Thanks for your comments, as well as the comments of Questioner. This is thought provoking, to say the least. Sadly, I tend to see education as being a wheel that is spinning in place, with no hopes of moving forward.

Anonymous said...

Two points:
1. Basically in the PPS, any student can show up (attendance standard) as a living, breathing body and pass a class maybe even with as high as a C grade. Also, remember that the attendance policy has many "exceptions" to it, and too often, unfortunately, it is the parents working the system to enable their children. The system creates headaches for teachers when grades are due. Often times it is just easier to pass the student, or give the higher grade rather than fighting city hall.

2. The CAS students know how to work the system. If you don't think some of them also take advantage of the automatic 50%, you are being fooled.

PPSparent said...

Anon 10:28

I'm not sure who you are arguing with -- I haven't seen anyone say that they think this is a good policy, and I (and others) have already repeatedly pointed out your second point -- that A and B students, regardless of what kind of classes they take, are using this policy to avoid work.

I wouldn't be reading here if I thought everything in the district was perfect or even good enough. However, I'm interested in three things:

1) not throwing out what's good currently just to have change
2) coming up with positive/innovative/realistic ideas for problems that we all see and that do need change
3) having the voices of parents, teachers and the community heard by the board and administration

Questioner said...

As a start- the proposals discussed in the new post "Public Hearing Responses" may help parents and the community to be heard. It seems that most teachers are not comfortable expressing views publicly though.

solutionsRus said...

I would like to commend the anonymous poster that reread his/her comment and amended his/her tone regarding the subject of race. This type of thoughtful reflection represents the best of what happens in an open dialogue.

The subject of race is one that is not easily discussed. Name calling, sarcasm and insults do nothing to solve any problems. The term "politically correct" is used as a pejorative for people who are trying to be sensitive to cultural, racial and gender differences. The term "bleeding heart" is used to describe people that have empathy for people less fortunate then themselves by people who are not able to feel that same empathy. Let's leave labeling out of the discussion.

The achievement gap and unequal educational opportunities in our city schools is most strongly linked to poverty. Go into Appalachia and the same issues that we have here regarding education of poor minorities will be the same for poor white students.

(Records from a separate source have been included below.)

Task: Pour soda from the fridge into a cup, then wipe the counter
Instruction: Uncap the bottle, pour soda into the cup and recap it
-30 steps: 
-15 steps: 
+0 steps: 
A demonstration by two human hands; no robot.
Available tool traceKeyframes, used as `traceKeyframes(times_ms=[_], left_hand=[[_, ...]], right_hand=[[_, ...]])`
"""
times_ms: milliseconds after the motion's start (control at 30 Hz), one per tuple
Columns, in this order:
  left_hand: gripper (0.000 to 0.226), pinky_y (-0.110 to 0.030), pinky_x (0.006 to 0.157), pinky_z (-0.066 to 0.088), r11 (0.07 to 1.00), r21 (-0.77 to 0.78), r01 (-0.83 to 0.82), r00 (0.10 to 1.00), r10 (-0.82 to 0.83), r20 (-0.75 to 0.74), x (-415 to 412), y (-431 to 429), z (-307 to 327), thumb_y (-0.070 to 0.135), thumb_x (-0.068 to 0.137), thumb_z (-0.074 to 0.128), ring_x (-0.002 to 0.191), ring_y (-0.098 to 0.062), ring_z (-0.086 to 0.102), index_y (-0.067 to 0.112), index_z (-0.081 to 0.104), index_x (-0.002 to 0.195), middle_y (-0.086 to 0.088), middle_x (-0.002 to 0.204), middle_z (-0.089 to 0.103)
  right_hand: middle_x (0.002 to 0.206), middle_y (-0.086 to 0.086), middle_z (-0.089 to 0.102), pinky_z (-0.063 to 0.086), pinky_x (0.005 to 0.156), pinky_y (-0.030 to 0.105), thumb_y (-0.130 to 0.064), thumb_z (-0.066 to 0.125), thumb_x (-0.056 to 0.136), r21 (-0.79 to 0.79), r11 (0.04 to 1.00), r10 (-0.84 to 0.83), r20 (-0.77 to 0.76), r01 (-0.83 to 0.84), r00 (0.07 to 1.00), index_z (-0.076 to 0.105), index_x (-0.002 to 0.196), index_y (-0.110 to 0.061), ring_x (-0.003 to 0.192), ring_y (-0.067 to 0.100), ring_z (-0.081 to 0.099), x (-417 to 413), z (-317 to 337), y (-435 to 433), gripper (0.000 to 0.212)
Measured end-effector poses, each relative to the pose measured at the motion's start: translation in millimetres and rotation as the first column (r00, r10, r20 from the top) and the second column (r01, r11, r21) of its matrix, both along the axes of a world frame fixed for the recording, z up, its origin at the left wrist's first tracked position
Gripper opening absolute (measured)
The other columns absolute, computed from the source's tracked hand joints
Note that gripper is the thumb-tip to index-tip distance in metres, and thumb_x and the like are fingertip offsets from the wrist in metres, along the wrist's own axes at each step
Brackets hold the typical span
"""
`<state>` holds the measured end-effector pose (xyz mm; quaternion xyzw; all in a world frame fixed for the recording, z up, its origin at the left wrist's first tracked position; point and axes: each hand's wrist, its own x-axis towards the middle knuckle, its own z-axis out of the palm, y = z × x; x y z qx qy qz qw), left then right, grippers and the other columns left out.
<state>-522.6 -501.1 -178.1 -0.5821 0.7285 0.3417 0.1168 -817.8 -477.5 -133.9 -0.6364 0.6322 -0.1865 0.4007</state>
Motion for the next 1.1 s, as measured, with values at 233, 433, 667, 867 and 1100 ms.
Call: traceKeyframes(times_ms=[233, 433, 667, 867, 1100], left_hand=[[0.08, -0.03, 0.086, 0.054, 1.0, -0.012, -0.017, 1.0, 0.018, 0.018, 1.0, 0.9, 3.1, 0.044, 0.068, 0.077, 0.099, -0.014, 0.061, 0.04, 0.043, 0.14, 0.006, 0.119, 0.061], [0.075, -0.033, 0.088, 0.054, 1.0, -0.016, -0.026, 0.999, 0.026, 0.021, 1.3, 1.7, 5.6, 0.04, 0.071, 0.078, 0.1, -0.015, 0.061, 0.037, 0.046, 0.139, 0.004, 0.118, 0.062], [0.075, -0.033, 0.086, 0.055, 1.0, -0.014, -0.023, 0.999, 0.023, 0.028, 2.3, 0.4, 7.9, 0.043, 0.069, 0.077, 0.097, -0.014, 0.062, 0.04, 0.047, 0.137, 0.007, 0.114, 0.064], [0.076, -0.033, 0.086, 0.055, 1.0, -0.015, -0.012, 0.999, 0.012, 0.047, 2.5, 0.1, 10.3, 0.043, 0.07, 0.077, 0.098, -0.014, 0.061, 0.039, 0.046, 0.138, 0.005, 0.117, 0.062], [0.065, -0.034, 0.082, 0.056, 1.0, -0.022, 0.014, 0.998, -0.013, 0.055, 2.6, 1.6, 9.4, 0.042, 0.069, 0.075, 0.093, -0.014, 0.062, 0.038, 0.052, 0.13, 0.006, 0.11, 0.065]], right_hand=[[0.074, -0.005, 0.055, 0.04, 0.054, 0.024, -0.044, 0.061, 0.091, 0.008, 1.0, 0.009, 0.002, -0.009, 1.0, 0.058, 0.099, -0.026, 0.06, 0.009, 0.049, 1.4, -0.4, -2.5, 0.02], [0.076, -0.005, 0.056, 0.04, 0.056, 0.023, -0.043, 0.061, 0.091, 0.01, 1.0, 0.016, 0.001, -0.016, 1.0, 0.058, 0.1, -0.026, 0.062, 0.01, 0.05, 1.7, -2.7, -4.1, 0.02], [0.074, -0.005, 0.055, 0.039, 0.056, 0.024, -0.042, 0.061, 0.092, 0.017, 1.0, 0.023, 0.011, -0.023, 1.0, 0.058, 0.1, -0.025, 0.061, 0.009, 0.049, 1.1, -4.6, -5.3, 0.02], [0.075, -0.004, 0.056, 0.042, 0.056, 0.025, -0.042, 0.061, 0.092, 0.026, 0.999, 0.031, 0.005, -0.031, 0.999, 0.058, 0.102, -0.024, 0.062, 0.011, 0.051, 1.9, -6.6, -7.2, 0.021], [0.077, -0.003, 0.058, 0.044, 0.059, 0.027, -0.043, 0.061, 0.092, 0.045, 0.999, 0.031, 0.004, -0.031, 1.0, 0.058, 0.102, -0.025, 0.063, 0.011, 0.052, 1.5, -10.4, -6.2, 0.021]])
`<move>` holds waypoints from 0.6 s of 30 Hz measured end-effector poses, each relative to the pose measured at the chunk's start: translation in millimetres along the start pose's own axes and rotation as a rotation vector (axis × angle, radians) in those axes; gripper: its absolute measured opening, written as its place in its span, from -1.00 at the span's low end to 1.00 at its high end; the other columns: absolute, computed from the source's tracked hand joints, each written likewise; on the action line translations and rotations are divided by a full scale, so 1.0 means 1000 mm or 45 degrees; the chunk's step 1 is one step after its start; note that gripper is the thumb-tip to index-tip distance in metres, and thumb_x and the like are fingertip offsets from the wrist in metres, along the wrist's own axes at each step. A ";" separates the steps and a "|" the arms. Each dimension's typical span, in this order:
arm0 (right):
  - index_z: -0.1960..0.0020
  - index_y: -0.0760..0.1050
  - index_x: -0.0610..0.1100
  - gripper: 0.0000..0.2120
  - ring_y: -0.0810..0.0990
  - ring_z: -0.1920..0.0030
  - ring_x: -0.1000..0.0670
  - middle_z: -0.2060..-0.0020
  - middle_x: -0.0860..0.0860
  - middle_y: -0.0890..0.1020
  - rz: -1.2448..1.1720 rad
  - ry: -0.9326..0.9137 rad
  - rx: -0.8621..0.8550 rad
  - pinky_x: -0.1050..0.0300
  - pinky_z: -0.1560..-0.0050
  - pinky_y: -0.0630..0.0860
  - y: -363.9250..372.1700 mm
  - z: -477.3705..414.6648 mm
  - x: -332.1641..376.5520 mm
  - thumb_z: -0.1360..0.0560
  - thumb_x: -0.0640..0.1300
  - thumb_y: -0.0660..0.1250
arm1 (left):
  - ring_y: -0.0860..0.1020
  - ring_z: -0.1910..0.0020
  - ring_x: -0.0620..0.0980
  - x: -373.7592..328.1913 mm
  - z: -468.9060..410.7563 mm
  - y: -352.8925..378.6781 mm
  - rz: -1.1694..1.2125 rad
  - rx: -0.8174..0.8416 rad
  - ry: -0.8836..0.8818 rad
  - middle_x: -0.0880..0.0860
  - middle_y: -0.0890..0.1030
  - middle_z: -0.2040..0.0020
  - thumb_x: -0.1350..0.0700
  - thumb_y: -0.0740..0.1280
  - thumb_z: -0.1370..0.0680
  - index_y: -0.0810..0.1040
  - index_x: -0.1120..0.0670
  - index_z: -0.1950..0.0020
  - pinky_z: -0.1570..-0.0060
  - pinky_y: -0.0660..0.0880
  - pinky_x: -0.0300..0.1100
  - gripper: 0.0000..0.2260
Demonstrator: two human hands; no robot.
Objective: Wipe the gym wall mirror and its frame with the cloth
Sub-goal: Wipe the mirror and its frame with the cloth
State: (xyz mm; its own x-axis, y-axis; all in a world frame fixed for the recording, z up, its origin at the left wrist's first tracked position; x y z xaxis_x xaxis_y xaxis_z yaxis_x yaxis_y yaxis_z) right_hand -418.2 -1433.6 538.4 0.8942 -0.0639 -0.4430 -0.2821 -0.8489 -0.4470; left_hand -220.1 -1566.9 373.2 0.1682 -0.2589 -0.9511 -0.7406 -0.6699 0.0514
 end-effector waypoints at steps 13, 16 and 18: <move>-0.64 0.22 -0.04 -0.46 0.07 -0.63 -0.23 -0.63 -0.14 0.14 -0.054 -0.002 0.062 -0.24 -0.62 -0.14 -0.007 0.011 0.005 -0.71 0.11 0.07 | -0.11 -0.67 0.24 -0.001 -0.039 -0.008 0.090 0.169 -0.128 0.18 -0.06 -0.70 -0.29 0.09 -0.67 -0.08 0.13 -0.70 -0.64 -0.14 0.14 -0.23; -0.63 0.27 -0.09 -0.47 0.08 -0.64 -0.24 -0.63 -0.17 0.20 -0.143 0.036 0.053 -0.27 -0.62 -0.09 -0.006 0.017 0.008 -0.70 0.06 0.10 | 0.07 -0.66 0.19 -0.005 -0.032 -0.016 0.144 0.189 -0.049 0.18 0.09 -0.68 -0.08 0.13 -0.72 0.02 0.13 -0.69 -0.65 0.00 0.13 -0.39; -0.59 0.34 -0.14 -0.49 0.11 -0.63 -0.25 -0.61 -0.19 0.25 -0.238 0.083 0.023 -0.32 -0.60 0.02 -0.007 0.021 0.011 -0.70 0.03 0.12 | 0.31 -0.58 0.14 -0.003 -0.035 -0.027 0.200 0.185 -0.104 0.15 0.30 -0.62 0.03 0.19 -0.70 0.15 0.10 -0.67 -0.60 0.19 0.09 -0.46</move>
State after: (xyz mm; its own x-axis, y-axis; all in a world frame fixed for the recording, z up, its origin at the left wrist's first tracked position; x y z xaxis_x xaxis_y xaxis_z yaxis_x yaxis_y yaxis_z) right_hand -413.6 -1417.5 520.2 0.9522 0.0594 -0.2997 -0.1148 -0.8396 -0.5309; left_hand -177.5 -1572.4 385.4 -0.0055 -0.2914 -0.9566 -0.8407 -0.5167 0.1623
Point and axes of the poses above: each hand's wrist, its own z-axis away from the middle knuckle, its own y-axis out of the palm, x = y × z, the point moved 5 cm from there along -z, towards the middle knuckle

No one is denying that education starts in the home. Of course it does. So the question is, how can we as a society help poor parents understand this and provide them with the tools that they need to grow healthy, productive citizens. Do we just throw our hands up and say "Well, some parents just don't value education, so too bad for their children"? Or do we reach out to our less fortunate brothers and sisters so that they can possibly know the benefits of education and a better place in their worlds?

I am dismayed by the sometimes all or nothing attitudes of people regarding the subject of our schools. No one is blaming all teachers and only teachers for the problems in our schools. I have seen outstanding, hardworking teachers in the PPS, but for every one of those, I have seen ineffective, lazy teachers as well. We all know they are out there (just like there are horrible doctors, lawyers, artists and plumbers). Let's not put all teachers on a pedestal and admit that some teachers are ONE PART of the problem. The issues with public education are multifaceted and blaming any one group (parents, teachers, administration, school board, students) is shortsighted. But acknowledging that each one of these groups has problems to be solved and working towards a solution is, in my opinion, the only way to go.

Anonymous said...

Go Solutions R Us!

Anonymous said...

solutionsRus - You have an excellent idea. Now how do we get all the different stakeholders together and have them LISTEN to one another? That is the key. Everyone must work TOGETHER for the good of PPS. One faction can't work only for their own agenda.